EXERCISE ▸ An exact repetition of the data below, without images, is the expected answer.

SUPPLIED MATERIAL section start

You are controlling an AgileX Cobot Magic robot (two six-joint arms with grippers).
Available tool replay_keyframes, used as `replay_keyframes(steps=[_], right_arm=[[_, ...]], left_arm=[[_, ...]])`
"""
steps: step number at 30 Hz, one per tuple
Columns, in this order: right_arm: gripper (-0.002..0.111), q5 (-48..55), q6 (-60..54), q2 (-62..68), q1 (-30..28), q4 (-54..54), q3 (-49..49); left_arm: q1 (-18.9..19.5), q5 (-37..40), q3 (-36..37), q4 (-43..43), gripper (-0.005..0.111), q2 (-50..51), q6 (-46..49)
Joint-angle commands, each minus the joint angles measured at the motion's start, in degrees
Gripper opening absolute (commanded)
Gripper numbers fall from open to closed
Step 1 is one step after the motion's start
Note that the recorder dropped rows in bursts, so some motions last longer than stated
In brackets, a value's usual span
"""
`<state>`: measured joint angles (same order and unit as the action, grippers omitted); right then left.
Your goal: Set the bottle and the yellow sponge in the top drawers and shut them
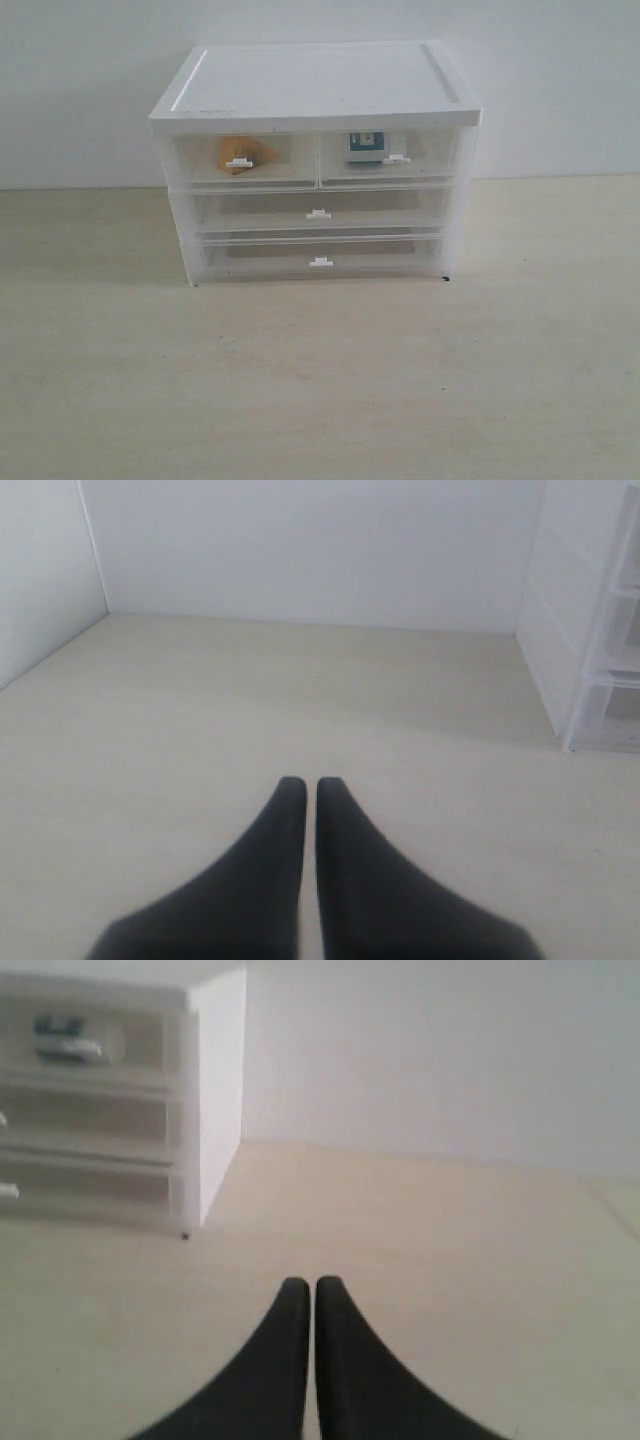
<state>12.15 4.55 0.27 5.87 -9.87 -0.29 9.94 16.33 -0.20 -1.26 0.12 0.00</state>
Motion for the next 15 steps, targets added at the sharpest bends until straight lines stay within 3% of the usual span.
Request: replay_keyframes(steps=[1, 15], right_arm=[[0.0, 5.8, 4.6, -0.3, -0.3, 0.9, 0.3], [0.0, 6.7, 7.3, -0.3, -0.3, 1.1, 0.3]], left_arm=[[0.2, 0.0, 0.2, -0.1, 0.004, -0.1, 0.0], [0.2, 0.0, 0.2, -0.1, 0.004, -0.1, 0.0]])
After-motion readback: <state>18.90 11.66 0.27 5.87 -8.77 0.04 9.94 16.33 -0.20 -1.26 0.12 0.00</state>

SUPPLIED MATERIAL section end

TASK ANSWER ▸
You are controlling an AgileX Cobot Magic robot (two six-joint arms with grippers).
Available tool replay_keyframes, used as `replay_keyframes(steps=[_], right_arm=[[_, ...]], left_arm=[[_, ...]])`
"""
steps: step number at 30 Hz, one per tuple
Columns, in this order: right_arm: gripper (-0.002..0.111), q5 (-48..55), q6 (-60..54), q2 (-62..68), q1 (-30..28), q4 (-54..54), q3 (-49..49); left_arm: q1 (-18.9..19.5), q5 (-37..40), q3 (-36..37), q4 (-43..43), gripper (-0.005..0.111), q2 (-50..51), q6 (-46..49)
Joint-angle commands, each minus the joint angles measured at the motion's start, in degrees
Gripper opening absolute (commanded)
Gripper numbers fall from open to closed
Step 1 is one step after the motion's start
Note that the recorder dropped rows in bursts, so some motions last longer than stated
In brackets, a value's usual span
"""
`<state>`: measured joint angles (same order and unit as the action, grippers omitted); right then left.
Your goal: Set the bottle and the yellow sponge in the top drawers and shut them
<state>12.15 4.55 0.27 5.87 -9.87 -0.29 9.94 16.33 -0.20 -1.26 0.12 0.00</state>
Motion for the next 15 steps, targets added at the sharpest bends until straight lines stay within 3% of the usual span.
Request: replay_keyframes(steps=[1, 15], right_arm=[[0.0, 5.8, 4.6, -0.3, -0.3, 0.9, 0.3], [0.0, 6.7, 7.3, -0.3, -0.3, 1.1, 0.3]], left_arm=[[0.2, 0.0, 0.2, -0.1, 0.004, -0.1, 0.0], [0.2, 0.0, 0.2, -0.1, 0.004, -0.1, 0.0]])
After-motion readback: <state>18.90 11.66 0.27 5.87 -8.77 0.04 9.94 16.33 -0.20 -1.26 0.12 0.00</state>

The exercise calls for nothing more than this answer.